(Work task): A line containing "(236, 85) to (380, 18): 285" appears in the material below. Return exactly every line from the first through that one, and only those.

(Provided entries):
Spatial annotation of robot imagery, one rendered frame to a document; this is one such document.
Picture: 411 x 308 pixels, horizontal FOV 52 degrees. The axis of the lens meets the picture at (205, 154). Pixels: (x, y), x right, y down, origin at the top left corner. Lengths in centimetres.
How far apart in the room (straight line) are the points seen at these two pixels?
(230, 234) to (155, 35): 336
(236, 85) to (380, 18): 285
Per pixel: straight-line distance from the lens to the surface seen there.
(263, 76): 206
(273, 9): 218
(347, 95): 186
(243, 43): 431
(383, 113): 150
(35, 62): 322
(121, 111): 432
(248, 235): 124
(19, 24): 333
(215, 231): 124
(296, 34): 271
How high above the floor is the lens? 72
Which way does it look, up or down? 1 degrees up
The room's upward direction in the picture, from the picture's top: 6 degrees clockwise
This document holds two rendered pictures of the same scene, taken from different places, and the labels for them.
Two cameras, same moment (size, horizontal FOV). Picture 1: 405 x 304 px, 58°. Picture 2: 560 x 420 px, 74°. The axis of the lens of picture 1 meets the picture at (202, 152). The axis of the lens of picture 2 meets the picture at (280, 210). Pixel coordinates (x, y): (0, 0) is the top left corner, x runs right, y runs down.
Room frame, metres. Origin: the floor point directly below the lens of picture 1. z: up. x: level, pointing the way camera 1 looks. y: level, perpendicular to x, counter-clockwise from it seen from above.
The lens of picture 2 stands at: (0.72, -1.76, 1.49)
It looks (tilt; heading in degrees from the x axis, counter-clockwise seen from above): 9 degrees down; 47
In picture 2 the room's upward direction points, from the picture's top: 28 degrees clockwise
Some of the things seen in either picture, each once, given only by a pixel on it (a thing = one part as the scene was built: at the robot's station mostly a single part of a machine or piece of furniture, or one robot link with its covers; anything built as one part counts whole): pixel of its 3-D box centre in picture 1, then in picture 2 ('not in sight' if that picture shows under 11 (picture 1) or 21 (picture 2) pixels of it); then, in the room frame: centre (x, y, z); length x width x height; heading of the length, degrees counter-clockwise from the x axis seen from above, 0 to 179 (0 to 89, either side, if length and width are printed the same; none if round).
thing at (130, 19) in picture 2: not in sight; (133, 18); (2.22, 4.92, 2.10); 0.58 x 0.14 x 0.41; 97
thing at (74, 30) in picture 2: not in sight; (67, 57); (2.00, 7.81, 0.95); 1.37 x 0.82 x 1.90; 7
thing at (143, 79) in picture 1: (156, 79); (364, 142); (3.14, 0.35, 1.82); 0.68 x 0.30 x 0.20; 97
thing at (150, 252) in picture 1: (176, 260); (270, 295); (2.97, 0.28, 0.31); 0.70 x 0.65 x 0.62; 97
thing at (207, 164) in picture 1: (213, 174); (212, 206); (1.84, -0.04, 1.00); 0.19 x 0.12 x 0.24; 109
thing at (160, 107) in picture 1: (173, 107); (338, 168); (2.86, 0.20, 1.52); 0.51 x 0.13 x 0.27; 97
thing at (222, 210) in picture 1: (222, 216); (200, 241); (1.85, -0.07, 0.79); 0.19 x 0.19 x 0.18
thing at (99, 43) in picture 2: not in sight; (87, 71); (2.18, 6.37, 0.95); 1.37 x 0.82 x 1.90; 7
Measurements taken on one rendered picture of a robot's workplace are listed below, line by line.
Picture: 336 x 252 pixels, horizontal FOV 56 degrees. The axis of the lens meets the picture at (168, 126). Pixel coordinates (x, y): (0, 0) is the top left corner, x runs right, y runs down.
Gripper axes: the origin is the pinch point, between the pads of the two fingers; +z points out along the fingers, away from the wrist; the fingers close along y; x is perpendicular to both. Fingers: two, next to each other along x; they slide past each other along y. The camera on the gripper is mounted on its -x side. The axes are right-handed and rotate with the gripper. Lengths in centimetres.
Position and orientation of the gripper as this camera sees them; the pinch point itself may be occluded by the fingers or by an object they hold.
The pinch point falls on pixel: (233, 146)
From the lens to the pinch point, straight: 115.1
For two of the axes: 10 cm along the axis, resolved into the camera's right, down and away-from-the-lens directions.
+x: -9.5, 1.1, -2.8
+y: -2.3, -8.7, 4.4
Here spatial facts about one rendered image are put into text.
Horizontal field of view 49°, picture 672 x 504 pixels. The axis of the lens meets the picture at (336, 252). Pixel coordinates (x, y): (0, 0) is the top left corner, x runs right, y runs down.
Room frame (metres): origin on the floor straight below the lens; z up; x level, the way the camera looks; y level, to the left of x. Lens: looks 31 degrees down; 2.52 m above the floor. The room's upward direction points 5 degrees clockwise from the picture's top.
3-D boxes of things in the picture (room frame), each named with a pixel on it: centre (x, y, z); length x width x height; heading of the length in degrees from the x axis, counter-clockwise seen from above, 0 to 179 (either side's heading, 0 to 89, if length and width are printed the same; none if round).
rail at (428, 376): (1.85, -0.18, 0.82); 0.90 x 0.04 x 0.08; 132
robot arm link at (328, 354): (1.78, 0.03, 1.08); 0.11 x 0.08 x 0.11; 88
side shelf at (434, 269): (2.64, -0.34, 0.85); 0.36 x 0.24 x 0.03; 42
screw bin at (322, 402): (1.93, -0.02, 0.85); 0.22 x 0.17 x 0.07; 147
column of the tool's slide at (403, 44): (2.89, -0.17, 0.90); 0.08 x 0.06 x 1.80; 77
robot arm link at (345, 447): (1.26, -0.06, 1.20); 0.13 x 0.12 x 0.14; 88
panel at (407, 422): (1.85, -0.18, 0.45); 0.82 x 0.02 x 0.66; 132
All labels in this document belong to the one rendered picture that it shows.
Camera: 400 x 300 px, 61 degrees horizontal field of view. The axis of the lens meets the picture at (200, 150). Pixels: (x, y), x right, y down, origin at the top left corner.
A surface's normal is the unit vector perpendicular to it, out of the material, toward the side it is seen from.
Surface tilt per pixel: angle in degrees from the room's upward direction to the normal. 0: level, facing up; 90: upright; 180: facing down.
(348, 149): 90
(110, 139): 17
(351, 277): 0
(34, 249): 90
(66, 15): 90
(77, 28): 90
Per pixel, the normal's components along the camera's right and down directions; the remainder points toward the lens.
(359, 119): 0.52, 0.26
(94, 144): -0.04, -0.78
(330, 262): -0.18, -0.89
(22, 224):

(Answer for this exercise):
Spatial annotation of robot imagery, one rendered frame to a document; this is one such document.
Picture: 411 x 308 pixels, horizontal FOV 52 degrees. The axis of the lens meets the picture at (205, 154). Pixels: (x, y), x right, y down, origin at the top left corner. Lengths in centimetres.
How far apart in the room (straight line) are the points seen at these two pixels?
(230, 234) to (155, 35): 336
(236, 85) to (380, 18): 285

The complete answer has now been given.